Programming ZKPs
Recap: ZKP for a predicate $ϕ$
Arithmetic Circuits
Tutorial: Circom - Using a HDL for R1Cs
Tutorial: Arkworks - Using a Library
Tutorial: ZoKrates - Compiling Programs to Circuits
Recap: The ZKP Toolchains

Programming ZKPs

Suppose you have an idea for an application & you want to use ZK in it. What do you do?

flowchart TD
	subgraph this lecture
	idea --program--> p[program]
	p --compile--> c[circuit/constraint-system]
	end
	c --setup--> pp[public params]
	pp --prove--> zkp[ZK-proof]
	pp --> verify
	zkp --> verify
	verify --> out[accept/reject]

In this lecture, we will be doing the following:

Have a big picture on ZKP programmability
Example: Use an HDL (hardware-description language), such as Circom
Example: Use a library, such as Arkworks
Example: Use a programming language & compiler, such as ZoKrates
Overview of prominent ZKP toolchains

Recap: ZKP for a predicate $ϕ$

Let us remember what ZKP does. Suppose you have a predicate $ϕ$ , with some public inputs $x$ and private inputs (witness) $w$ . For example, $ϕ =$ I know a $w$ such that $x = SHA256 (w)$ .

Prover has access to $ϕ, x, w$ .
Verifier has access to $ϕ, x$ .
Proof $π$ will prove that $ϕ (x, w)$ holds, without revealing $w$ .

However, the key question here is: what could $ϕ$ be? What are some other examples? In theory, $ϕ$ can be any NP problem statement.

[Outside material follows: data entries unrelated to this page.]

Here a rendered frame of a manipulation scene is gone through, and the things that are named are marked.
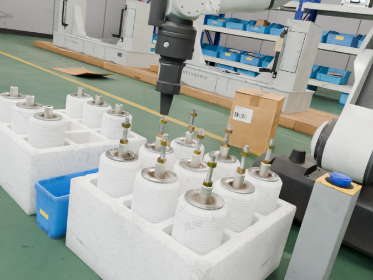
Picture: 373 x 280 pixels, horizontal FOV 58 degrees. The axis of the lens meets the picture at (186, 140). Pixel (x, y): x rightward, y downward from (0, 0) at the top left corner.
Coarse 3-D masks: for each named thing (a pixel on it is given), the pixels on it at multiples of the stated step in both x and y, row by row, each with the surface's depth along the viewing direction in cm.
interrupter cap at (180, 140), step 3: (177, 138) 95; (180, 138) 95; (183, 138) 96; (177, 141) 92; (180, 141) 93; (183, 141) 94; (195, 141) 95; (180, 144) 91; (183, 144) 90; (186, 144) 91; (189, 144) 91; (192, 144) 92; (195, 144) 92; (192, 147) 90; (195, 147) 91
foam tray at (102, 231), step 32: (96, 192) 72; (96, 224) 72; (128, 224) 65; (160, 224) 65; (256, 224) 71; (288, 224) 83; (96, 256) 73; (128, 256) 66; (160, 256) 60; (192, 256) 57; (224, 256) 59; (256, 256) 72
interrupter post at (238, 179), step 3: (237, 174) 70; (240, 174) 69; (243, 174) 70; (234, 177) 70; (237, 177) 70; (240, 177) 69; (243, 177) 70; (234, 180) 70; (237, 180) 70; (240, 180) 70; (243, 180) 70; (234, 183) 70; (237, 183) 70; (240, 183) 70; (234, 186) 70; (237, 186) 70; (240, 186) 70
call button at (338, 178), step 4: (332, 172) 66; (336, 172) 66; (332, 176) 64; (336, 176) 64; (340, 176) 64; (344, 176) 65; (348, 176) 65; (332, 180) 65; (336, 180) 63; (340, 180) 63; (344, 180) 63; (348, 180) 63; (340, 184) 64; (344, 184) 64
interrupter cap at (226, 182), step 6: (222, 180) 72; (228, 180) 72; (222, 186) 69; (228, 186) 69; (246, 186) 71; (252, 186) 72; (234, 192) 68; (240, 192) 67; (246, 192) 68; (252, 192) 69
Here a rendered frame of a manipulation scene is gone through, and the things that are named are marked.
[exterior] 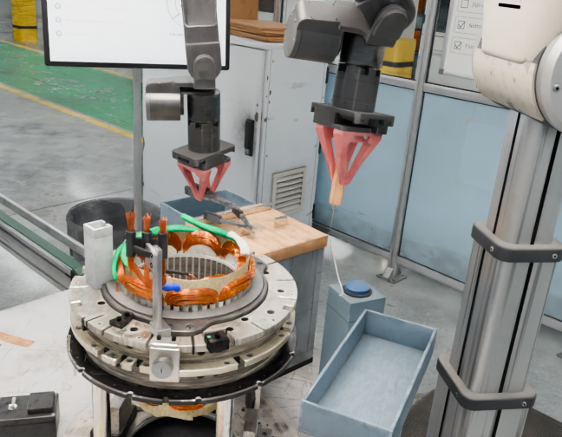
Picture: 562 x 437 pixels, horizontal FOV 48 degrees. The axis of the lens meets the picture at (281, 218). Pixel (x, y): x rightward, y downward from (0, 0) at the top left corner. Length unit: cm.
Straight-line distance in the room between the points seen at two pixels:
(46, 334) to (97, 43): 84
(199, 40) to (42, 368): 69
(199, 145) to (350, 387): 50
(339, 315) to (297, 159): 237
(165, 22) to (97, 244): 111
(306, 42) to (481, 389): 61
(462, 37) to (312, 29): 232
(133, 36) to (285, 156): 160
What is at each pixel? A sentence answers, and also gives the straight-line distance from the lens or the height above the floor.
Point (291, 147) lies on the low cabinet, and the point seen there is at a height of 67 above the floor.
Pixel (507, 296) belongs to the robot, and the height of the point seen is 109.
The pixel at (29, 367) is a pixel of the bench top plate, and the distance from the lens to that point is 133.
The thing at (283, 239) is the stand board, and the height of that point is 107.
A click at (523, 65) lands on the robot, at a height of 143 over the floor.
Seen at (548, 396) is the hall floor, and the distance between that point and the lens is 287.
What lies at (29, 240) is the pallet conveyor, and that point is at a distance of 193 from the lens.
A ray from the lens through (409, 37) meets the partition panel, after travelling 327.
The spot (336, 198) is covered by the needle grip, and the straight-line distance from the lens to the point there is 85.
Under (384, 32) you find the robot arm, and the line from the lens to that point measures 77.
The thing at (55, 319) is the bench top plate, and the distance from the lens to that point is 147.
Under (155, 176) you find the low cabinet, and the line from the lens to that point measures 388.
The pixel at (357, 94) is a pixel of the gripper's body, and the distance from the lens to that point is 81.
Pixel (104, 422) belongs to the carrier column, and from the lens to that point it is 97.
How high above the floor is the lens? 152
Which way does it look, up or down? 21 degrees down
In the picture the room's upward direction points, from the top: 5 degrees clockwise
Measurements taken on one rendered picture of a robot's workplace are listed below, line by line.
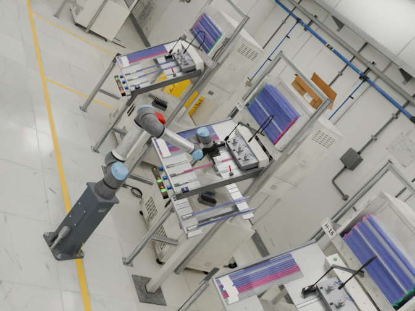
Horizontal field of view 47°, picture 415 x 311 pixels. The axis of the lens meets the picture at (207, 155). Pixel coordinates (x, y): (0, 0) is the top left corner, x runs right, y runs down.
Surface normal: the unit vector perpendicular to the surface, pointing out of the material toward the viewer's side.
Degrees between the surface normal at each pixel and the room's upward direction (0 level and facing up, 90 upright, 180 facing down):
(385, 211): 90
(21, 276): 0
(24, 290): 0
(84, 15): 90
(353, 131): 90
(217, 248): 90
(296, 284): 44
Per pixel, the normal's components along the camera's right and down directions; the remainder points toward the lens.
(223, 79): 0.34, 0.62
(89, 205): -0.57, -0.08
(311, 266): -0.08, -0.74
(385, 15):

$w$ is factorization of integer $x$
$w$ is the private key that corresponds to some public key $x$
$w$ is the credential for account $x$
$w$ is a valid transaction

However, transferring these statements into the programming side of things are a bit different.

Arithmetic Circuits

In practice, $ϕ$ may be an "arithmetic circuit" over inputs $x$ and $w$ .

Think of Boolean Circuits that you see in electronic classes or circuit design classes, perhaps you have taken one during your undergrad studies. Well, we had AND gates, OR gates, NAND gates and such there, where the operations were happening on 1s and 0s.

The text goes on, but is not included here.